- [What this task involves]: Output, word for word, every line from the line with "point(162, 156)" through the final line of the data below.
+===+
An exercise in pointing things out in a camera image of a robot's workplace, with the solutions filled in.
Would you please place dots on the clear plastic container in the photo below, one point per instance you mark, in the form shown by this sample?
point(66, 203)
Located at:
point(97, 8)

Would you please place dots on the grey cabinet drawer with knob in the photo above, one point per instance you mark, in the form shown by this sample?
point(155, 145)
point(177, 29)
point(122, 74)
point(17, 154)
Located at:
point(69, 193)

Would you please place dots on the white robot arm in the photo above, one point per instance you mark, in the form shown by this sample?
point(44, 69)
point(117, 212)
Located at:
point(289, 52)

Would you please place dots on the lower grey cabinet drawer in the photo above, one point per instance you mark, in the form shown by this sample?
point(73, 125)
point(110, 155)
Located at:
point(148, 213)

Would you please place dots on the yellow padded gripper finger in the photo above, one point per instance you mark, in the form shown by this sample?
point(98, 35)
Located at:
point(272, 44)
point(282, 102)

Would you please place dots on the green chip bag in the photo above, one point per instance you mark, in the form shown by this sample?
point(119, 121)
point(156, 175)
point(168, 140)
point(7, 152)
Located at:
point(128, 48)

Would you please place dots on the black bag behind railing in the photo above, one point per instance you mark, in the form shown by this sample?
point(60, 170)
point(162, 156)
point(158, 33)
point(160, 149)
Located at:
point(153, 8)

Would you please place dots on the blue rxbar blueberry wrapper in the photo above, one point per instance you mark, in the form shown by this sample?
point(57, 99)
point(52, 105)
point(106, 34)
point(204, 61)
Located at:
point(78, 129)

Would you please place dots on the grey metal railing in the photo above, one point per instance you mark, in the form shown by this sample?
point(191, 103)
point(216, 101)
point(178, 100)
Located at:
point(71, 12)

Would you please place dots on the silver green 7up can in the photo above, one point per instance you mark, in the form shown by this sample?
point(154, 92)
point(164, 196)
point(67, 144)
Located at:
+===+
- [Reply]:
point(162, 156)
point(158, 33)
point(160, 149)
Located at:
point(153, 8)

Would you please place dots on the blue rxbar blueberry wrapper in the photo above, one point per instance you mark, in the form shown by this sample?
point(57, 99)
point(52, 105)
point(106, 34)
point(204, 61)
Located at:
point(78, 129)

Would you please place dots on the grey metal railing in the photo above, one point per instance you mark, in the form shown by this sample?
point(191, 103)
point(216, 101)
point(178, 100)
Located at:
point(71, 12)

Would you please place dots on the silver green 7up can in the photo above, one point per instance you mark, in the form shown by this sample?
point(154, 92)
point(164, 196)
point(67, 144)
Located at:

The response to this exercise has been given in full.